- Given records -
######

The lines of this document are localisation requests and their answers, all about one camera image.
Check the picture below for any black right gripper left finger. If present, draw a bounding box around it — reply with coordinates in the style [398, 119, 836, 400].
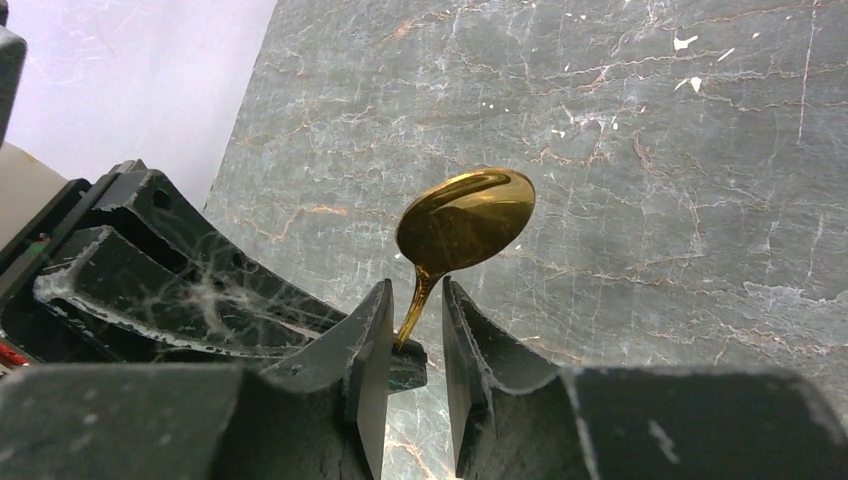
[1, 280, 394, 479]

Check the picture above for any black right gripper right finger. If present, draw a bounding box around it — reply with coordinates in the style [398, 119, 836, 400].
[442, 279, 847, 479]

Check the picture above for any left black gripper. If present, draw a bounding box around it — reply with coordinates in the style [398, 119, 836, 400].
[0, 26, 430, 392]

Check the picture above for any gold spoon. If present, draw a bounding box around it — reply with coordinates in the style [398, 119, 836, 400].
[395, 167, 536, 350]

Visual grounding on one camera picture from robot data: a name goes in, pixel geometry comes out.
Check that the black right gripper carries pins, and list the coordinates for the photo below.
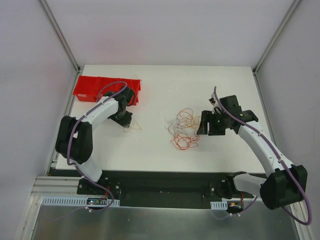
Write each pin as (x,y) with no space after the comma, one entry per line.
(213,123)

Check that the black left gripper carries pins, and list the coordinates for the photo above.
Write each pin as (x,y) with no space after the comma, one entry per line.
(124,119)

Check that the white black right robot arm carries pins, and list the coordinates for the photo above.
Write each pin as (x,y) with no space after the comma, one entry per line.
(285,183)

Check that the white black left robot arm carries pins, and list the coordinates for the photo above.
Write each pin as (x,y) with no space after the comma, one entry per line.
(75,135)

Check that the red plastic bin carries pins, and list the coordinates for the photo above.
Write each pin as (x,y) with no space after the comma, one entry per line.
(88,88)

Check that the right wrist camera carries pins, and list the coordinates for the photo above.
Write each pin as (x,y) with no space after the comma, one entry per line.
(214,102)

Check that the white slotted cable duct right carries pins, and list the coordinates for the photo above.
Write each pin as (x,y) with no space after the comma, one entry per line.
(219,205)

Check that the white slotted cable duct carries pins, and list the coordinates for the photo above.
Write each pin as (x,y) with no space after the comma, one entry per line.
(74,201)
(219,205)

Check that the aluminium front rail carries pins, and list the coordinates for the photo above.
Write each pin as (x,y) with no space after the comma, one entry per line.
(55,186)

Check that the white slotted cable duct left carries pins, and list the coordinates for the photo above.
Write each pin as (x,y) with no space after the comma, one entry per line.
(74,201)

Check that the aluminium frame post left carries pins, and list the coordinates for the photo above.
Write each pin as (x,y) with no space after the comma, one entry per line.
(59,34)

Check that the aluminium frame post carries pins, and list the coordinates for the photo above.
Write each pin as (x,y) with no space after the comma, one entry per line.
(59,34)
(277,34)

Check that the aluminium frame post right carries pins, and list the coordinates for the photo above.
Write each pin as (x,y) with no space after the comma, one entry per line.
(277,34)

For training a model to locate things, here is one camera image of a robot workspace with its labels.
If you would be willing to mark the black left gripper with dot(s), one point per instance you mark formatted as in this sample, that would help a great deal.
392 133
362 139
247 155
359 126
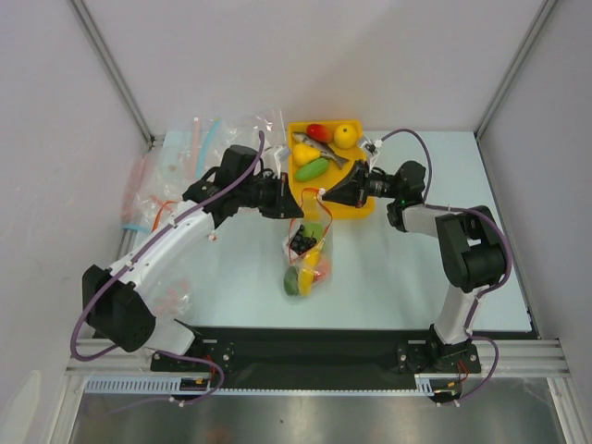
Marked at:
284 204

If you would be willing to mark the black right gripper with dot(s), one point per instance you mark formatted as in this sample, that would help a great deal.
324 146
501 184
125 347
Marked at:
361 186

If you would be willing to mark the dark toy grape bunch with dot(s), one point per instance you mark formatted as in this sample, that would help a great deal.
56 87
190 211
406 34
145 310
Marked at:
301 243

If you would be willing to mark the clear orange-zipper zip bag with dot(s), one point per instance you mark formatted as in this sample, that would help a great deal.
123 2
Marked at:
314 210

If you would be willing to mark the yellow toy banana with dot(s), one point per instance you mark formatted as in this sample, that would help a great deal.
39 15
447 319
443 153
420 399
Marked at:
307 273

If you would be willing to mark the peach toy fruit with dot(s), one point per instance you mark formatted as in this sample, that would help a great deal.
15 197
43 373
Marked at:
323 270

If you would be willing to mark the orange green toy mango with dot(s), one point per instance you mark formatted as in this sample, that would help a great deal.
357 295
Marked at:
290 281

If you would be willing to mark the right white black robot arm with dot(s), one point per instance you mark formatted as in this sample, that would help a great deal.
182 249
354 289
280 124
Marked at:
474 252

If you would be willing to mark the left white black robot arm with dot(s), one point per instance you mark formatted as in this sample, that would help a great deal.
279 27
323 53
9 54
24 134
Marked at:
115 299

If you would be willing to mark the clear blue-zipper zip bag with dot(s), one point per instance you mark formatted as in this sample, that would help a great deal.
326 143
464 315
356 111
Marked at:
212 138

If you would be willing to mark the clear small orange-zipper bag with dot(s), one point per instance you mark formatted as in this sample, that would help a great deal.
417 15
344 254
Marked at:
164 208

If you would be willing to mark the clear pink-zipper zip bag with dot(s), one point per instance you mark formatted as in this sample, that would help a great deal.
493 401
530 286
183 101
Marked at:
133 199

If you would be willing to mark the yellow plastic bin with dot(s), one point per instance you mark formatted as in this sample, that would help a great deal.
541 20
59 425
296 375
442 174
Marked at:
334 173

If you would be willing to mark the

######

- Assignment -
The whole listing should be transcribed exactly, though its pictures must be left out.

- Your solution -
The lines of this document are localisation requests and their answers, all about one camera image.
Check the picture below for any black right gripper left finger. If present, draw a bounding box around it — reply with coordinates in the style [398, 119, 836, 400].
[1, 280, 394, 479]

Check the picture above for any black right gripper right finger. If present, draw a bounding box around it — reply with coordinates in the style [398, 119, 836, 400].
[442, 279, 847, 479]

Check the picture above for any left black gripper. If present, draw a bounding box around it — reply with coordinates in the style [398, 119, 836, 400].
[0, 26, 430, 392]

Check the picture above for any gold spoon. If present, draw a bounding box around it — reply with coordinates in the style [398, 119, 836, 400].
[395, 167, 536, 350]

Visual grounding on one camera picture from robot data: a name goes in, pixel geometry comes out.
Check that the black right gripper carries pins, and list the coordinates for the photo below.
Write each pin as (x,y) with no space after the comma, one entry per line.
(213,123)

Check that the black left gripper carries pins, and list the coordinates for the photo above.
Write each pin as (x,y) with no space after the comma, one entry per line.
(124,119)

Check that the white black right robot arm carries pins, and list the coordinates for the photo above.
Write each pin as (x,y) with no space after the comma, one entry per line.
(285,183)

Check that the white black left robot arm carries pins, and list the coordinates for the photo above.
Write each pin as (x,y) with no space after the comma, one entry per line.
(75,135)

Check that the red plastic bin carries pins, and list the coordinates for the photo above.
Write each pin as (x,y) with no space after the comma, one entry per line.
(88,88)

Check that the right wrist camera carries pins, and list the coordinates for the photo above.
Write each pin as (x,y) with no space after the comma, one entry per line.
(214,102)

Check that the white slotted cable duct right carries pins, and list the coordinates for the photo above.
Write each pin as (x,y) with no space after the comma, one entry per line.
(219,205)

Check that the white slotted cable duct carries pins, and list the coordinates for the photo above.
Write each pin as (x,y) with no space after the comma, one entry per line.
(74,201)
(219,205)

Check that the aluminium front rail carries pins, and list the coordinates for the photo above.
Write each pin as (x,y) with no space after the comma, one entry per line.
(55,186)

Check that the white slotted cable duct left carries pins, and list the coordinates for the photo above.
Write each pin as (x,y) with no space after the comma, one entry per line.
(74,201)

Check that the aluminium frame post left carries pins, and list the coordinates for the photo above.
Write each pin as (x,y) with no space after the comma, one entry per line.
(59,34)

Check that the aluminium frame post carries pins, and list the coordinates for the photo above.
Write each pin as (x,y) with no space after the comma, one entry per line.
(59,34)
(277,34)

Check that the aluminium frame post right carries pins, and list the coordinates for the photo above.
Write each pin as (x,y) with no space after the comma, one entry per line.
(277,34)

For training a model to locate things, here is one camera image of a robot workspace with its labels.
If you would be willing to mark the black left gripper with dot(s), one point per instance you mark formatted as in this sample, that would help a great deal.
392 133
362 139
247 155
359 126
Marked at:
284 204

If you would be willing to mark the black right gripper with dot(s), one point per instance you mark formatted as in this sample, that would help a great deal.
324 146
501 184
125 347
Marked at:
361 186

If you would be willing to mark the dark toy grape bunch with dot(s), one point per instance you mark formatted as in this sample, that would help a great deal.
56 87
190 211
406 34
145 310
Marked at:
301 243

If you would be willing to mark the clear orange-zipper zip bag with dot(s), one point per instance you mark formatted as in this sample, that would help a great deal.
123 2
Marked at:
314 210

If you would be willing to mark the yellow toy banana with dot(s), one point per instance you mark formatted as in this sample, that would help a great deal.
39 15
447 319
443 153
420 399
Marked at:
307 273

If you would be willing to mark the peach toy fruit with dot(s), one point per instance you mark formatted as in this sample, that would help a great deal.
15 197
43 373
Marked at:
323 270

If you would be willing to mark the orange green toy mango with dot(s), one point per instance you mark formatted as in this sample, that would help a great deal.
357 295
Marked at:
290 281

If you would be willing to mark the right white black robot arm with dot(s), one point per instance you mark formatted as in this sample, that would help a great deal.
182 249
354 289
280 124
Marked at:
474 252

If you would be willing to mark the left white black robot arm with dot(s), one point per instance you mark formatted as in this sample, that would help a great deal.
279 27
323 53
9 54
24 134
Marked at:
115 299

If you would be willing to mark the clear blue-zipper zip bag with dot(s), one point per instance you mark formatted as in this sample, that would help a great deal.
326 143
464 315
356 111
Marked at:
212 138

If you would be willing to mark the clear small orange-zipper bag with dot(s), one point per instance you mark formatted as in this sample, that would help a great deal.
417 15
344 254
Marked at:
164 208

If you would be willing to mark the clear pink-zipper zip bag with dot(s), one point per instance you mark formatted as in this sample, that would help a great deal.
493 401
530 286
183 101
Marked at:
133 199

If you would be willing to mark the yellow plastic bin with dot(s), one point per instance you mark formatted as in this sample, that would help a great deal.
541 20
59 425
296 375
442 174
Marked at:
334 173

If you would be willing to mark the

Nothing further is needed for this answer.